If we’re honest, both of us need to be open to the possibility that our sources and interpretations can be incomplete or biased. Real reflection means asking hard questions in both directions - not only of Israelis, not only of Palestinians.
You're right that there are two sides to every story, things aren't black-and-white.
To your first point, I've already agreed that the numbers seem faulty. Beyond that, I'm not sure what you're asking me to consider, beyond suspending belief. 60k people did die on the low end, many of them children.
From an outsider's perspective, the killing of 60k people in a small, corralled environment, many of which are children, says everything that can be said about the actor in question. This is without the additional context of years of West Bank occupations, experiencing the crazy two-tiered apartheid like system that is Israel (I've visited and was personally quite shocked), and other things.
Is Hamas terrible? Certainly.

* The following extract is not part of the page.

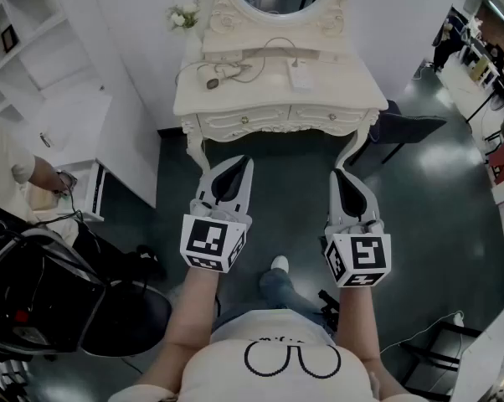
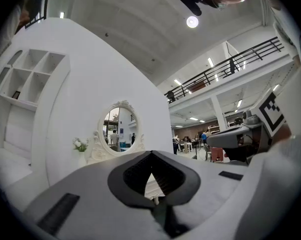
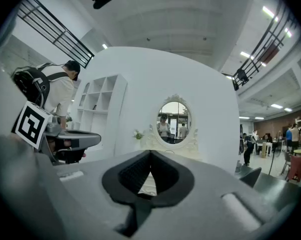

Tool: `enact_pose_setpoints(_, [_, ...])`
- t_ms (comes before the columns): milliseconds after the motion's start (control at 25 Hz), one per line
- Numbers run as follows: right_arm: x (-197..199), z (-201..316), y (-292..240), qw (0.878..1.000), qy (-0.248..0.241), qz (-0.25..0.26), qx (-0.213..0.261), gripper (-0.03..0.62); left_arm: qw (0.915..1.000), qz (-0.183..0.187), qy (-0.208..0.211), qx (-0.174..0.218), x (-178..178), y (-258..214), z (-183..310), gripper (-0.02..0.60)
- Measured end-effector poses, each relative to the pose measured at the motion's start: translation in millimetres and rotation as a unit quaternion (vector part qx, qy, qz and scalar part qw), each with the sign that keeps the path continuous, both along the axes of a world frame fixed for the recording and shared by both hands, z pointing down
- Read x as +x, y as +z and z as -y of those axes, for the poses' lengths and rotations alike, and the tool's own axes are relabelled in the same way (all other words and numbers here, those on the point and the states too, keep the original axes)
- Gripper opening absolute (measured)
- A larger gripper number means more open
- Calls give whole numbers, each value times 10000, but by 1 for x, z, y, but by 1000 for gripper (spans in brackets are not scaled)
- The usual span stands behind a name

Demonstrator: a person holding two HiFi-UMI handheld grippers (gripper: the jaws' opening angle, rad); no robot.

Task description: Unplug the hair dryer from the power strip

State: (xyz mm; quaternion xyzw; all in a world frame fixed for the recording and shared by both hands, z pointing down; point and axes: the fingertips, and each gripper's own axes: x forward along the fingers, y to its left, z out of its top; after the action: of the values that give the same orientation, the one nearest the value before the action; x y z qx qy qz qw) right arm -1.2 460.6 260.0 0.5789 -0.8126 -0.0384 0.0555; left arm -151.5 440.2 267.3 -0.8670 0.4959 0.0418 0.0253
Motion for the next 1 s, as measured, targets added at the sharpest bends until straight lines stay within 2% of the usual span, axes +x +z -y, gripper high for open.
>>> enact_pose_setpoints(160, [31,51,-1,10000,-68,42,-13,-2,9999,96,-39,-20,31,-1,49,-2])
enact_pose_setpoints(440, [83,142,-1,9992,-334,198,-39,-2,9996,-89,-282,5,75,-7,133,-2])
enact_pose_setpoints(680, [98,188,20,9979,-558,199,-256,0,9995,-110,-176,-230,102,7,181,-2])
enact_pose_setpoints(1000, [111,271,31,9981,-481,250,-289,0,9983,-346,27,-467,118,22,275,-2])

Would they do the same to Israel if they had the capabilities? Probably. But that doesn't change the facts on the ground.
There's a gigantic difference between "mistakes" and bombing clearly marked ambulances. They have a GIGA TON of money for HYPER AWESOME weapons, but can't tell ambulances apart? They very clearly lied and intended to murder aid workers. Otherwise, why would this HIGHLY MODERN military not IMMEDIATELY admit the fault when called out? There is no way they did not know.
The idea of "both sides could be lieing" is especially laughable, considering that it's Israel that's killed or jailed journalists over and over again. It's Israel that kidnaps international helpers constantly. It's Israel that bombs hospitals.
Most importantly, it's Israel that VERY CLEARLY demonstrates it's true goal in the West Bank: Total removal of the palestinian people and colonisation of their lands for jewish Lebensraum.